# Work order:
Whatever lies between the line with "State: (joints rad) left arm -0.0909" and the end of the data, both included, must be copied exactly and without pictures.

# Supplied material:
★ ★ ★ ★ ★
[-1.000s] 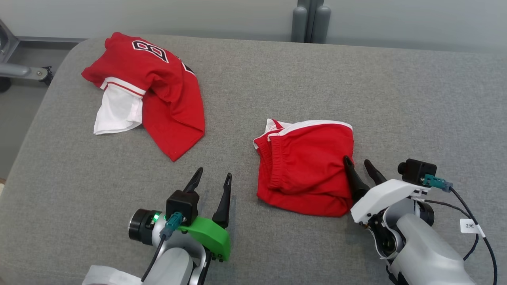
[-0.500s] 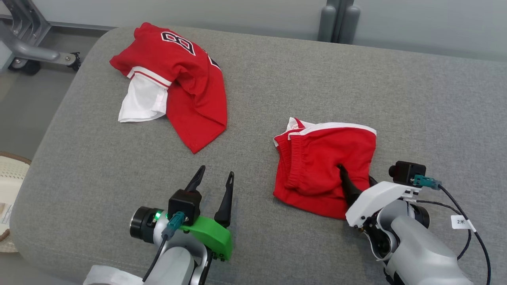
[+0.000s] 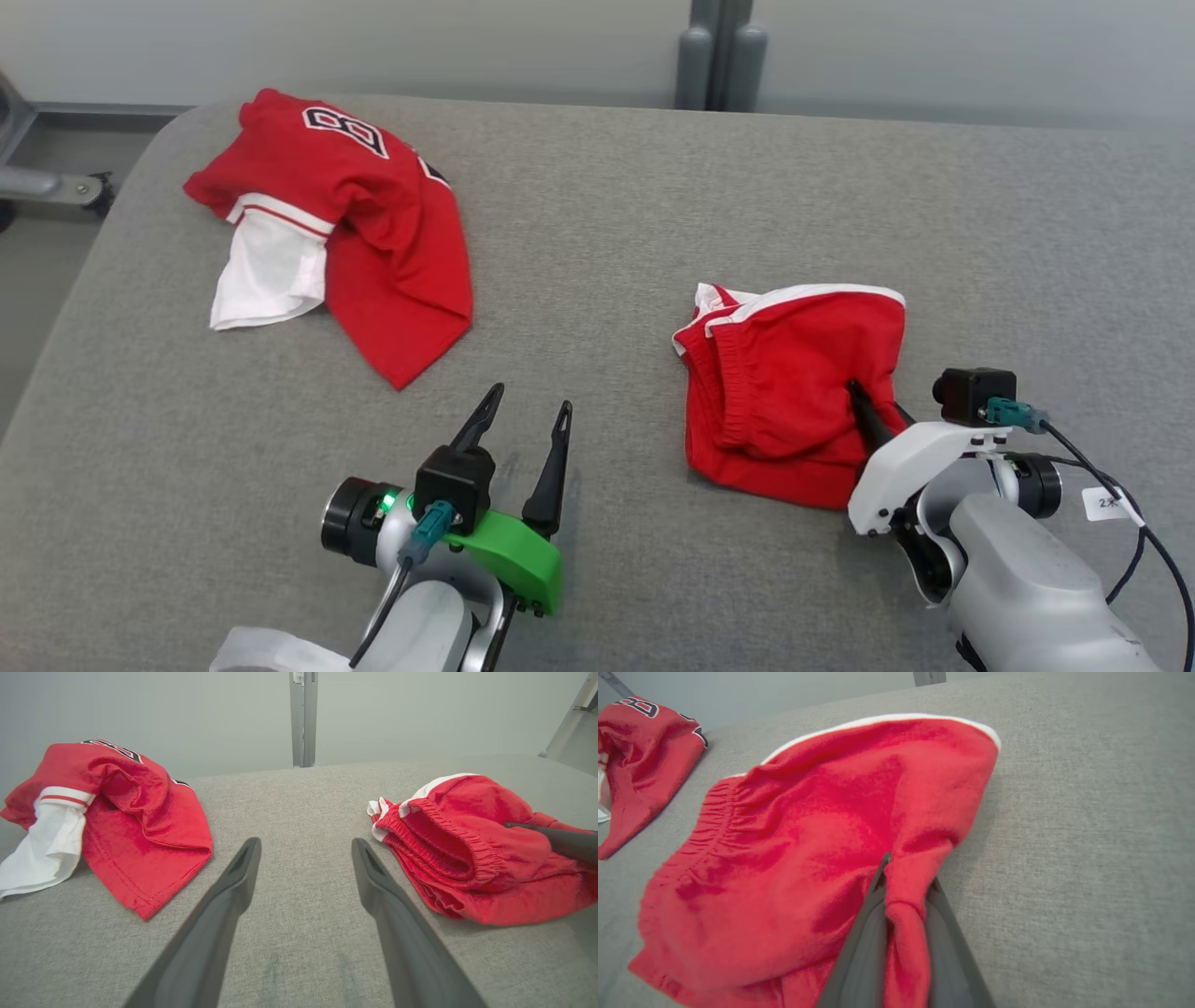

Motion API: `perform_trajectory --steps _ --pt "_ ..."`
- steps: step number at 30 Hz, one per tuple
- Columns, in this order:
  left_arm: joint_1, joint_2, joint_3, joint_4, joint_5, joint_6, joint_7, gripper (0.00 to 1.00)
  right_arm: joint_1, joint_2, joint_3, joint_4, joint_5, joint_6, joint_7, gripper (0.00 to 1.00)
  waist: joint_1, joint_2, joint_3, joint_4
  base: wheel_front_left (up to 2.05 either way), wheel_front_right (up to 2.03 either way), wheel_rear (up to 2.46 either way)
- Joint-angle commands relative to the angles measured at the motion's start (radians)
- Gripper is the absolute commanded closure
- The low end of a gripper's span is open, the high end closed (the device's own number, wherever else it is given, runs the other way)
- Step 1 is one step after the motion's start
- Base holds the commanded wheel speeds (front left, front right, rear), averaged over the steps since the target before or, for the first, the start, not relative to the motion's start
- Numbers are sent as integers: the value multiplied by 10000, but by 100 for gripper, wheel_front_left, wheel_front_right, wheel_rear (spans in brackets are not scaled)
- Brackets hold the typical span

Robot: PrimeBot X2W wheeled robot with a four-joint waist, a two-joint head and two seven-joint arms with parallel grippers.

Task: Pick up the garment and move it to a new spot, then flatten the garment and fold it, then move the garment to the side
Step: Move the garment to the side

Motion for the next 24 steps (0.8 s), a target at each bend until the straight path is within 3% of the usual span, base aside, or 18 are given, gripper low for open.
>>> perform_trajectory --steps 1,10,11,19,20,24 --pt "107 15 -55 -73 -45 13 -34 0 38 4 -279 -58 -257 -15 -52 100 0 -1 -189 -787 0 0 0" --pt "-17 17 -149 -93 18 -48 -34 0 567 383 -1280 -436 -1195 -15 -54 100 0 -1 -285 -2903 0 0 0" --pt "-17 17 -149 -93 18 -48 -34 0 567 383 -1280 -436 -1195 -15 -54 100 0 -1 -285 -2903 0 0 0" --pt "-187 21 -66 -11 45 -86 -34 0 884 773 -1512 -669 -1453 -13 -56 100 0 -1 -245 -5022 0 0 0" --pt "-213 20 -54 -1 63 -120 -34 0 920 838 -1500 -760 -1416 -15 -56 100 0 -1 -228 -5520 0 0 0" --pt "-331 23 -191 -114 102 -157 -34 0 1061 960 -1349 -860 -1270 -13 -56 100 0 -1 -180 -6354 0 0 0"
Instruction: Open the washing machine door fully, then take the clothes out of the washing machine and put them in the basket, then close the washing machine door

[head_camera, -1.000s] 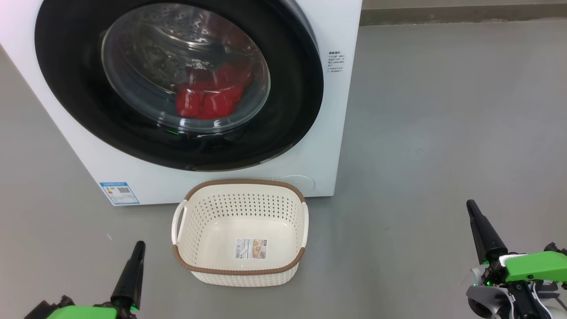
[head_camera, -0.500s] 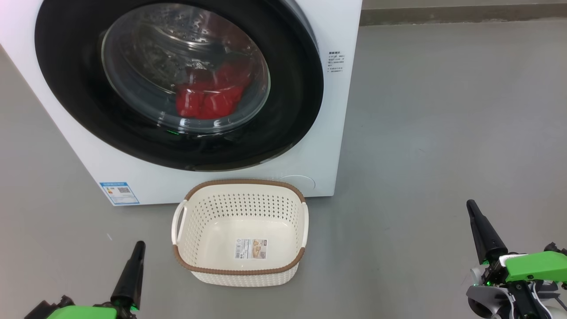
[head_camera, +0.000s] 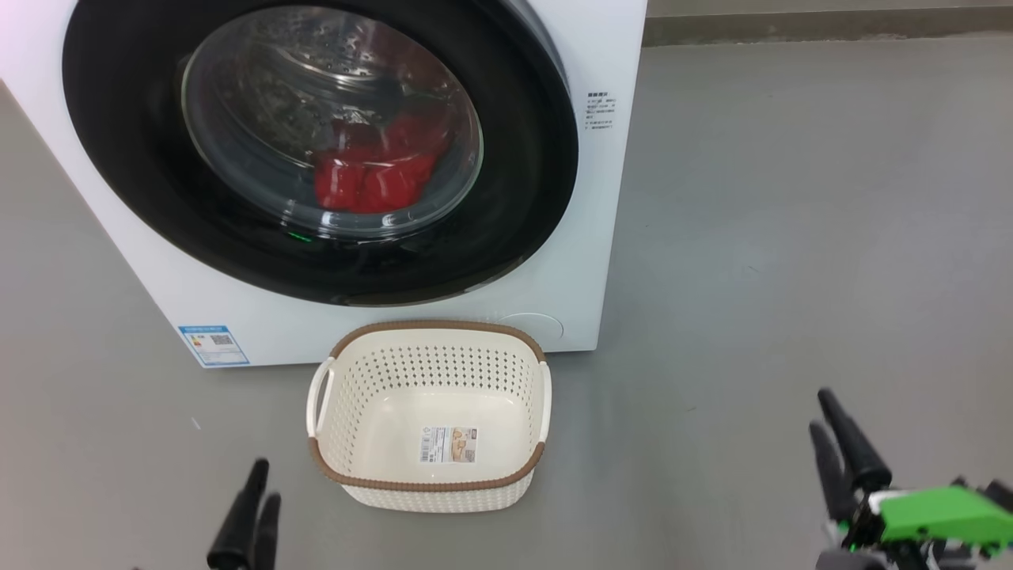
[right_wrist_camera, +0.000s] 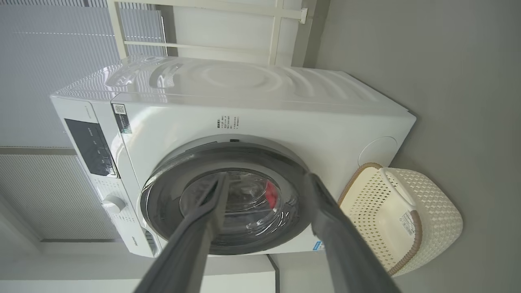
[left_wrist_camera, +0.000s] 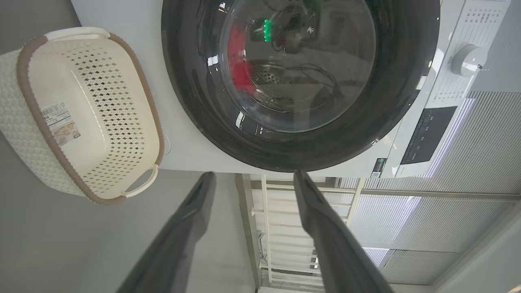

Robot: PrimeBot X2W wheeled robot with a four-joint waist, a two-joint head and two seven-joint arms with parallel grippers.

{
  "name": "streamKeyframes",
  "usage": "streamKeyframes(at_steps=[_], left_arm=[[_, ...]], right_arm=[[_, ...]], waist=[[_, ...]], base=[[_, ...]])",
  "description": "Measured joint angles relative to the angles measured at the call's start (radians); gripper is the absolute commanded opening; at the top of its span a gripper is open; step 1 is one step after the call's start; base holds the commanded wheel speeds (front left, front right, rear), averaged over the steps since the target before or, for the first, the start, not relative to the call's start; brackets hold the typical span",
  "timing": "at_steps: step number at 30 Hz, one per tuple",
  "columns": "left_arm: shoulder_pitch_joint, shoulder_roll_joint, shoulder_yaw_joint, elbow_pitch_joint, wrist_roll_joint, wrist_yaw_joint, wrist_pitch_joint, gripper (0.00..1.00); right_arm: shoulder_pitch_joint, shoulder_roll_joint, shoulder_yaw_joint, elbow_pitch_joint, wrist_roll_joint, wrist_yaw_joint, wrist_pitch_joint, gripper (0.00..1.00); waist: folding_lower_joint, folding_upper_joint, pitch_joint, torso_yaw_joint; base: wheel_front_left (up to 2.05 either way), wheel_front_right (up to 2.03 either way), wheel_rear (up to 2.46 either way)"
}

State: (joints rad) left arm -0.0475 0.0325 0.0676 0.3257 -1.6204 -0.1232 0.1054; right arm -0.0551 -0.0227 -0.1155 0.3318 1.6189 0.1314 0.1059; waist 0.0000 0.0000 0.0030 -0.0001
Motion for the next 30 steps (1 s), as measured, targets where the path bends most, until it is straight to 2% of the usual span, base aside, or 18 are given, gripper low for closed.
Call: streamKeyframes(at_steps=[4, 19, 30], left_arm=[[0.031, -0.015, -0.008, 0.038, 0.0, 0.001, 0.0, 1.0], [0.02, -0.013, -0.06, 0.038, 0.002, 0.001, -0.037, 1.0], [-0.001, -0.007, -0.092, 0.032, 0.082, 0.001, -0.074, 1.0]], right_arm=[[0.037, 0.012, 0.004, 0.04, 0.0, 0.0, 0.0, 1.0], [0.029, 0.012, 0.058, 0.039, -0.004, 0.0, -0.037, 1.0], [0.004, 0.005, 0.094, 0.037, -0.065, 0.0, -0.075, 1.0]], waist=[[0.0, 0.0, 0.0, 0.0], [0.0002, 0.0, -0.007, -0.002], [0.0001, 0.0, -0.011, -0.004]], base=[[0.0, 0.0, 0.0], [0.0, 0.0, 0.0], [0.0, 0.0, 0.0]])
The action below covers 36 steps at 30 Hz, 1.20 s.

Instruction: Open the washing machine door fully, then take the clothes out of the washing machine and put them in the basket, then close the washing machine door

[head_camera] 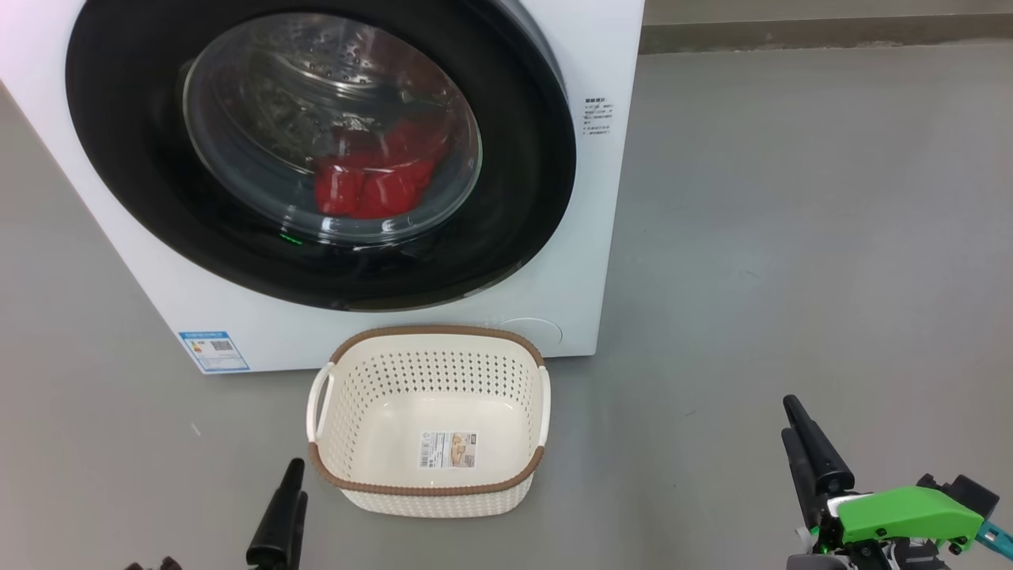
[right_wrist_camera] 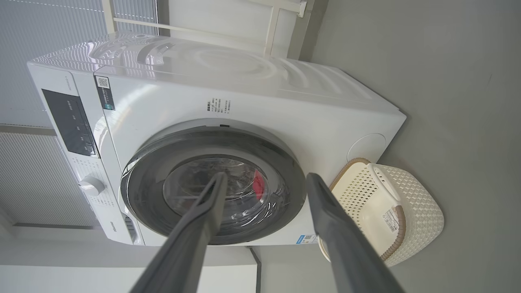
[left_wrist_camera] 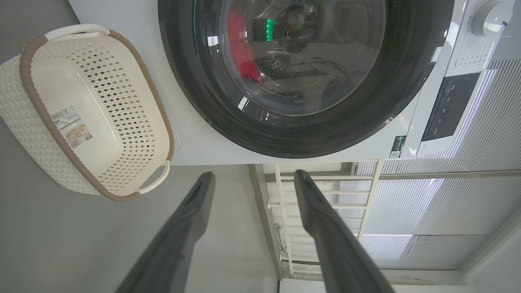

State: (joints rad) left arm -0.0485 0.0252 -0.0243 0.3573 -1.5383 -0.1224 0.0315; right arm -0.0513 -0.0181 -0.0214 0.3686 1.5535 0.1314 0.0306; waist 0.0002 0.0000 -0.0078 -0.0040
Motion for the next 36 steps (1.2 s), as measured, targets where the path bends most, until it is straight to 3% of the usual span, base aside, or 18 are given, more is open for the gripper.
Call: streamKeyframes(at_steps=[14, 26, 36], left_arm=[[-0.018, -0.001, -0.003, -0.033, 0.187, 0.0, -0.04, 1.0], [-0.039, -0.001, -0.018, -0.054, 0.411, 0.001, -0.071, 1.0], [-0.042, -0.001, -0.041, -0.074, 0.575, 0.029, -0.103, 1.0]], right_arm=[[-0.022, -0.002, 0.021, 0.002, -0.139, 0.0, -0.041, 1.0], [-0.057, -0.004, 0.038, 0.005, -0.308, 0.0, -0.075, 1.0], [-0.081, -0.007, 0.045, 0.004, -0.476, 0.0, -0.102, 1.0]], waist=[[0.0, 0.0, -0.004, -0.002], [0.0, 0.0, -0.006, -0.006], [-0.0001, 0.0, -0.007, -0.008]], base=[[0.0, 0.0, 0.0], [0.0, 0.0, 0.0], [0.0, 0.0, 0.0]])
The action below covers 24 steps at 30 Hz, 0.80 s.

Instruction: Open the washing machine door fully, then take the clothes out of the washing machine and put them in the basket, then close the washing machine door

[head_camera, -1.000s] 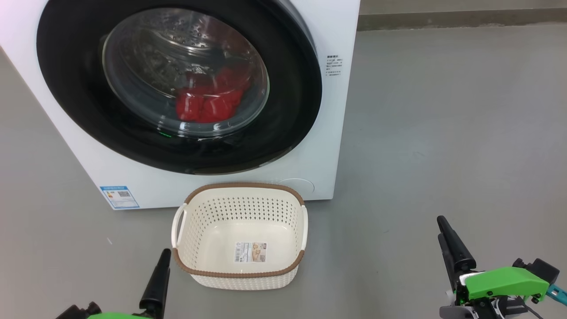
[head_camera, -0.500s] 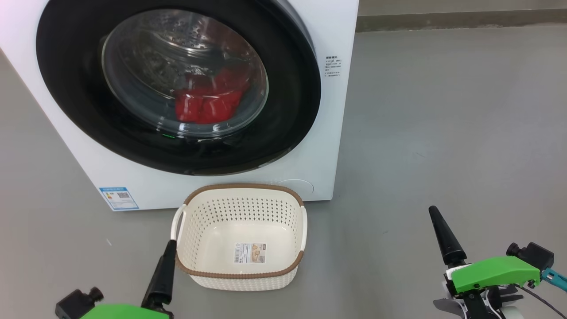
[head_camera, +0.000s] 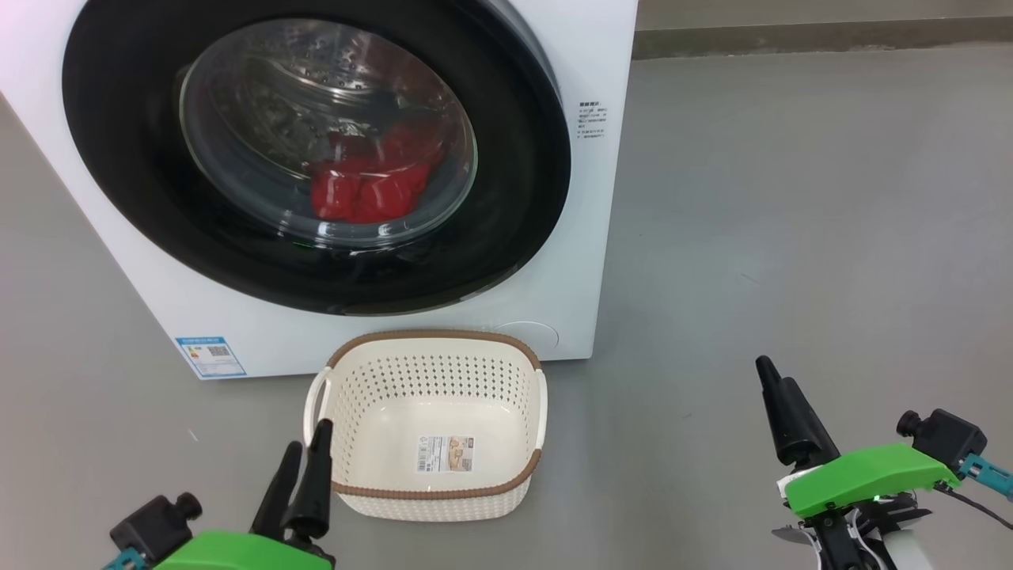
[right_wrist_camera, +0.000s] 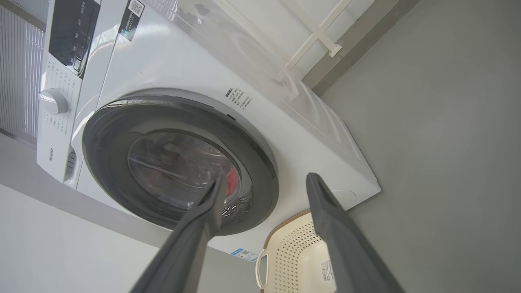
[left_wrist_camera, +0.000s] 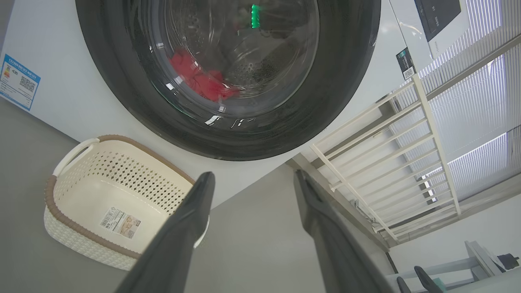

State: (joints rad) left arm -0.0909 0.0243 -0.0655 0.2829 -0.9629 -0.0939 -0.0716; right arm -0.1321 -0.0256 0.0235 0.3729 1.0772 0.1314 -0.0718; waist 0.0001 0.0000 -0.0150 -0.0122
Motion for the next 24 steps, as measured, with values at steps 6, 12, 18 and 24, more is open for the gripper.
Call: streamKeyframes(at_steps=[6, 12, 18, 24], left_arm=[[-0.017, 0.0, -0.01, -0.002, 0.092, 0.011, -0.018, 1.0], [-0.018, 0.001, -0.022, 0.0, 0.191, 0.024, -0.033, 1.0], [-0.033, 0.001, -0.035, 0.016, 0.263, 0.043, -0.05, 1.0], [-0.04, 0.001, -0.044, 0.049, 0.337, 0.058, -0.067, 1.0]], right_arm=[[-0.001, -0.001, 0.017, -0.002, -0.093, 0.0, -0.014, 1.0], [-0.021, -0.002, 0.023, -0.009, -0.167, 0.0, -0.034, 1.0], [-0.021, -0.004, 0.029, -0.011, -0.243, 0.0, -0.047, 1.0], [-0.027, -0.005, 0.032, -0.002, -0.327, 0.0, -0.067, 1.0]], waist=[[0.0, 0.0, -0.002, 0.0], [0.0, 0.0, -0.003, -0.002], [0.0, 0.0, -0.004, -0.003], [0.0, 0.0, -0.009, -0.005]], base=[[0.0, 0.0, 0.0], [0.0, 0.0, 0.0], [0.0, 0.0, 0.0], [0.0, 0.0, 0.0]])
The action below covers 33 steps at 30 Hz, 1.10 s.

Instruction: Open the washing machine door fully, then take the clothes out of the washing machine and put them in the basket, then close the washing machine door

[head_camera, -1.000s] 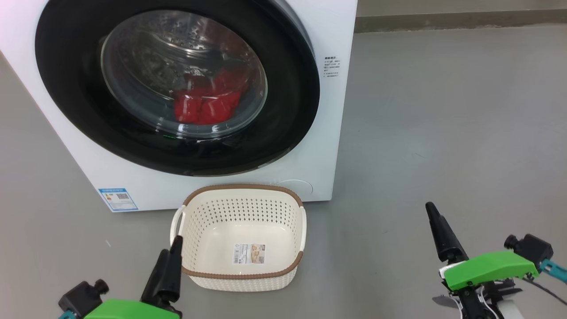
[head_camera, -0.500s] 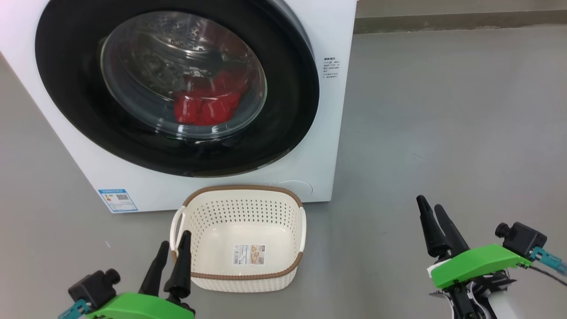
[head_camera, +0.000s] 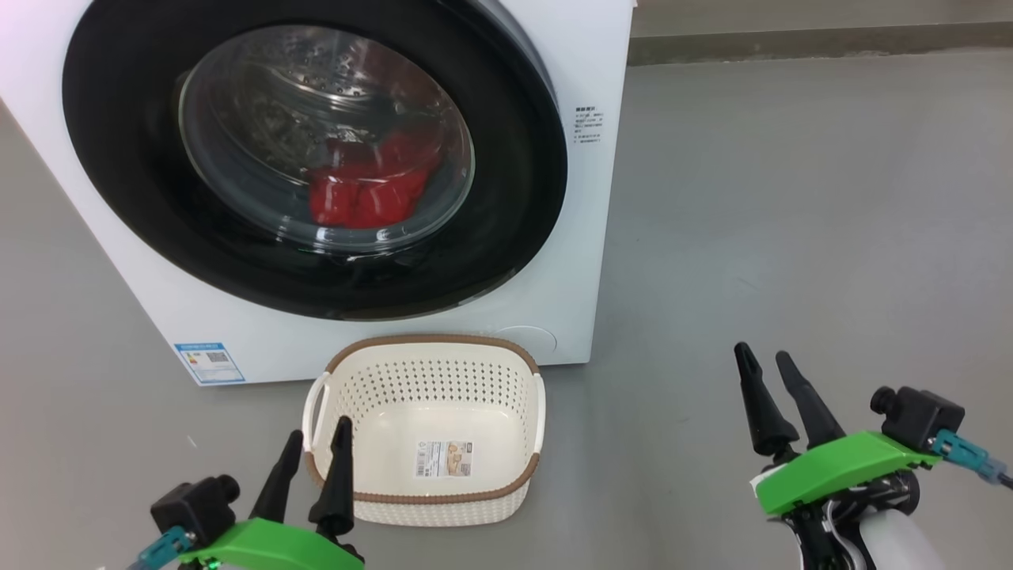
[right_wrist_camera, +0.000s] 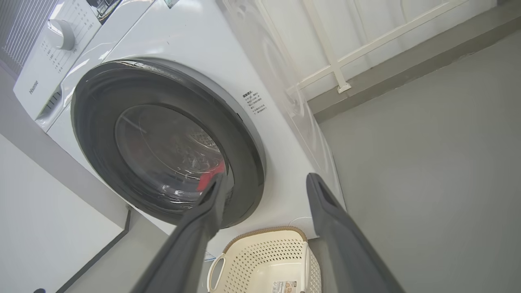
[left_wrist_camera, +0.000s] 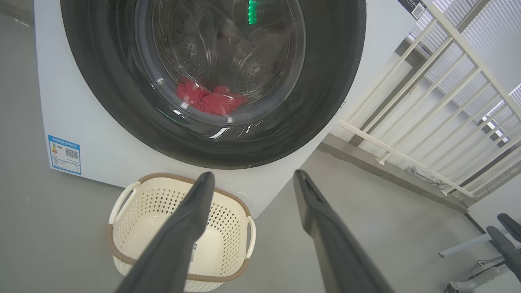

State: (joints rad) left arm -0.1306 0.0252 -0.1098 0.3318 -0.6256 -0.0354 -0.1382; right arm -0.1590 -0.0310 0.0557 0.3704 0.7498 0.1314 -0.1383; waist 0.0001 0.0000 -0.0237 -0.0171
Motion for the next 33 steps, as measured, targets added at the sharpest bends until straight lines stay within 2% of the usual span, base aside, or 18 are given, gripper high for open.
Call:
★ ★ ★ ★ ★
# Solution:
State: (joints rad) left arm -0.0909 0.0243 -0.0655 0.2829 -0.9629 -0.0939 -0.0716; right arm -0.1321 -0.0256 0.0235 0.3729 1.0772 0.1314 -0.0718; waist 0.0001 0.0000 -0.0150 -0.0122
Motion for the next 24 steps, as measured, with values at steps 6, 12, 18 and 24, more is open for the gripper.
Call: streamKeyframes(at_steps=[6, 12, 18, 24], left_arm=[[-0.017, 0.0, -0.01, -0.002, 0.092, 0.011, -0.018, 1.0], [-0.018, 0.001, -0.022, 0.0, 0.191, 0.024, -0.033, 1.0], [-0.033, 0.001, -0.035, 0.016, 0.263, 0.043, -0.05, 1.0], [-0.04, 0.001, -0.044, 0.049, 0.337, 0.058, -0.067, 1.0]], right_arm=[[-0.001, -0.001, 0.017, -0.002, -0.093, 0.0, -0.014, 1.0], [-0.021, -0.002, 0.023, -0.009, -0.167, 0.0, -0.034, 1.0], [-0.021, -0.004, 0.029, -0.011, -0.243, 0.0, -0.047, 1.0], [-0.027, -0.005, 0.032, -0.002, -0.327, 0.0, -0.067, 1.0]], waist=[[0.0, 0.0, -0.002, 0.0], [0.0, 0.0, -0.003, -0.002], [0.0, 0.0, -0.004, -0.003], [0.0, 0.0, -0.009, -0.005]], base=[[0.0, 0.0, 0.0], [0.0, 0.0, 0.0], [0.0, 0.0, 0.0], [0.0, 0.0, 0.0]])
The action below covers 33 steps at 30 Hz, 1.10 s.

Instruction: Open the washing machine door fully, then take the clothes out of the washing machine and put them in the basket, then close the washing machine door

[head_camera, -1.000s] 
[head_camera, -0.500s] 
[head_camera, +0.000s] 
[right_wrist_camera, +0.000s] 
[left_wrist_camera, +0.000s] 

State: (joints rad) left arm -0.1306 0.0252 -0.1098 0.3318 -0.6256 -0.0354 -0.1382; right arm -0.1590 -0.0310 0.0557 0.3704 0.7498 0.1314 -0.1383; waist 0.0001 0.0000 -0.0237 -0.0171
Motion for the next 33 steps, as measured, targets added at the sharpest bends until straight lines stay within 2% of the usual span, base aside, or 18 are given, gripper high for open.
Call:

This finishes the answer to the exercise.